Tidak perlu menunggu lama, ice cream pun datang. Miranda langsung menerima ice cream tersebut. “Kau tidak pesan?”


Miranda menjilat ice cream. Dia menyodorkan pada Renan yang duduk di sampingnya. “Cobalah, ini sangat enak.”


“Tidak, terima kasih,” tolak Renan. Dia menarik kepalanya agar tak terkena sodoran ice cream.


“Cobalah sedikit saja. Ini sangat enak.” Miranda semakin menyodorkan ice cream-nya pada Renan.


“Tidak. Terlalu banyak kalori!” timpal Renan.


“Sedikit saja tak akan membuatmu gemuk!”


“Tidak mau!” tolak Renan lagi.


Miranda menghadap Renan. “Lihat ini, ini sangat enak.” Miranda menjilat ice cream tepat di depan wajah Renan. “Rasanya sungguh berbeda.”


“Mana ada, semua ice cream sama saja!” timpal Renan.


“Coba dulu yang ini.” Miranda menyodorkan tepat di mulut Renan.


Renan mengalah, dia mulai menjulurkan lidahnya untuk mencicipi. Namun, Miranda menarik ice cream tersebut dan dia sendiri yang menjilatnya.


Renan hanya melirik pada Miranda yang mempermainkannya. Sang gadis hanya tersenyum lebar. “Ini, cobalah.” Dia menyodorkan kembali ice cream-nya.


“Jangan harap aku mencobanya!” ujar Renan.

__ADS_1


“Cobalah.” Tangan Miranda masih tepat berada di depan wajah Renan.


“Tidak mau!”


“Kali ini aku serius,” ucap Miranda menyipitkan mata. Memberikan tatapan memohon.


Renan hanya menghembuskan napasnya pelan. Dia mulai mendekatkan wajahnya pada ice cream. Menjulurkan lidahnya untuk mencicipi. Namun, Miranda ikut memajukan wajahnya. Dia pun menjilat ice cream itu.


Dua orang dewasa dengan jarak yang dekat dan hanya terhalang oleh ice cream yang menempel. Mereka saling tatap. Miranda seolah masuk ke dalam netra Renan. Dia seperti mulai mengerti keadaan. Dirinya berada dilingkungan artis. Begitu banyak orang yang ditemui. Namun, dia ingin menyangkal apa yang ada dipikirannya.


Bertemu dengan Qiaz menguatkan dugaannya tentang Renan. Namun, dia berusaha menyangkal. Entah mengapa dia tak ingin menjauh dari pria di depannya. Entah mengapa hatinya bergetar cepat jika berdekatan dengan pria di depannya.

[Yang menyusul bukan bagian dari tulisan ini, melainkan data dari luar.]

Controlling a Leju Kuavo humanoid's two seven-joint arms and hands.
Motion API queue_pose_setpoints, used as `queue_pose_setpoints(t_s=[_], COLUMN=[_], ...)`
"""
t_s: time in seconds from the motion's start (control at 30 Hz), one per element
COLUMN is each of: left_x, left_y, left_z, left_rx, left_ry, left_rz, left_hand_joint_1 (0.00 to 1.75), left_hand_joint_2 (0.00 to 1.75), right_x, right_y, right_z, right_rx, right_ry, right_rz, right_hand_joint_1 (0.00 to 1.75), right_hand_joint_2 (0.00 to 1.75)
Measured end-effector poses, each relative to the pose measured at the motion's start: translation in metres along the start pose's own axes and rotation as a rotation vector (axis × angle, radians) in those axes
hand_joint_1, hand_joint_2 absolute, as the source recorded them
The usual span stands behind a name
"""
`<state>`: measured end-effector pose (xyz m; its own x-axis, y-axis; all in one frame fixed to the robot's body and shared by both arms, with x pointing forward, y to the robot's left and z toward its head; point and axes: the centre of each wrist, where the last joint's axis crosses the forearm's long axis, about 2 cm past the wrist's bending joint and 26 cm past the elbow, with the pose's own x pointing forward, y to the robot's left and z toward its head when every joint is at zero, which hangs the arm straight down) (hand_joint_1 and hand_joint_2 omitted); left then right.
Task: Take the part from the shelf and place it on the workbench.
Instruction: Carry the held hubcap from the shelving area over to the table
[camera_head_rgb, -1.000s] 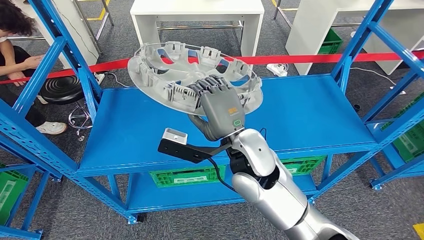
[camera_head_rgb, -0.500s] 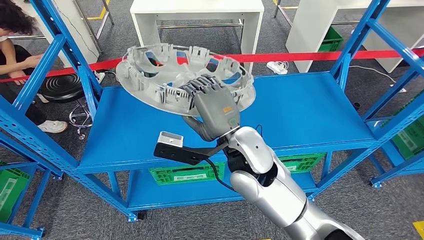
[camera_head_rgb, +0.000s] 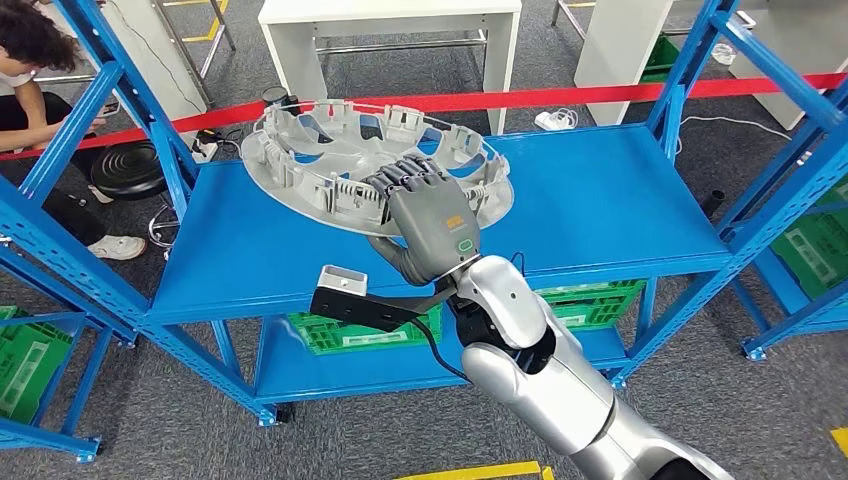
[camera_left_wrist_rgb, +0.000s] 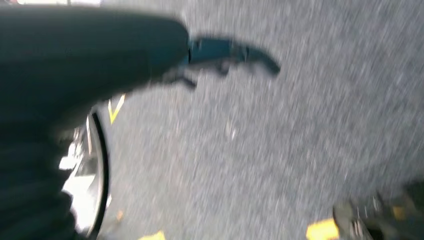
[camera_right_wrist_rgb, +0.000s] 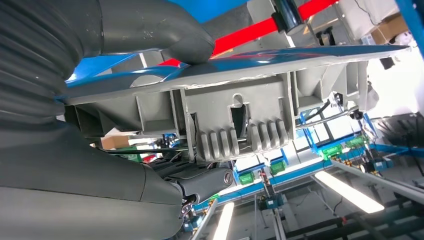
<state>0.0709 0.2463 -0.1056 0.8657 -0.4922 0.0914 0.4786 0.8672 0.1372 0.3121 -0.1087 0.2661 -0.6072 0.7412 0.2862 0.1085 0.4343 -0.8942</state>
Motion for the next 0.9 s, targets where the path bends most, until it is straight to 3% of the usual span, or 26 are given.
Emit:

Renan menarik kepalanya, sisa ice cream menempel di hidungnya. “Wajahku menjadi kotor!” keluhnya. Dia mulai mencari tisu.


Miranda menggeser tisu agar Renan tak mengambilnya. “Biar aku yang bersihkan.”


“Tidak, aku bisa sendiri,” tolak Renan. Dia mengambil tisu dan membersihkan hidungnya. Dia menoleh pada Miranda. “Bersihkan wajahmu.”


Miranda hanya menjulurkan lidah dan menjilat bibir atasnya yang terkena ice cream. “Bukan sebelah situ, sebelah kiri juga ada,” tambah Renan.


Miranda tak berniat menggunakan tisu, dia hanya mengulum bibirnya untuk membersihkan sisa ice cream. Renan gemas karena sisa ice cream yang masih tersisa di mulut gadis itu. Dia mengambil tisu dan mengelap mulut Miranda.


Namun, Miranda menjilat ice cream lagi dan sengaja memakan tanpa mempedulikan cara makannya yang berantakan.


“Makannya yang benar!” ketus Renan.


“Ada dirimu yang membersihkan.”


“Kau pikir aku pelayanmu?”


Miranda menggeleng. “Bukan. Tapi kekasihku,” jawabnya singkat. Dia memajukan wajahnya lagi. “Bersihkan lagi,” pintanya.


Renan hanya mengedipkan matanya sekali. “Kau tidak lupa bukan status pacaran kita yang hanya berpura-pura,” ucapnya mengingatkan mereka hanya berpura-pura menjadi kekasih.


“Tidak setelah apa yang kita lakukan di mobil.” Tentu tidak akan terlupakan ciuman panas mereka di dalam mobil. Terlebih, Miranda sudah mengatakan dirinya menyukai Renan.


“Itu ….”


Clup! Miranda menyodorkan kembali ice cream ke mulut Renan hingga sang pria tak melanjutkan kembali kata-katanya. “Coba lagi, ini enak bukan.”


Menyebalkan! Sikap seenaknya Miranda muncul lagi. Tetapi, Renan tak bisa marah seperti sebelumnya. Dia senang melihat wajah wanita itu.


“Miranda ….”


“Ayo makan lagi. Jangan biarkan aku menghabiskan ice cream ini sendiri!” timpal Miranda.


Lagi-lagi, Miranda memotong ucapan Renan. Tak ingin mendengar ocehan Renan tentang hubungan mereka. Ya, dia ingin Renan menjadi kekasihnya. Dia ingin menjalin hubungan dengan benar. Meskipun, hatinya getir jika mengingat dugaannya. Namun, dia yakin, Renan pasti bisa mencintainya dengan tulus. Dia yakin, mereka pasti akan bahagia.


Renan hanya terdiam, dia menerima kembali ice cream yang diberikan Miranda. Melihat gadis itu yang selalu memotong ucapannya. Renanpun terdiam dan tak mengatakan sepatah katapun. Dia hanya mengambil tisu dan membersihkan mulut Miranda.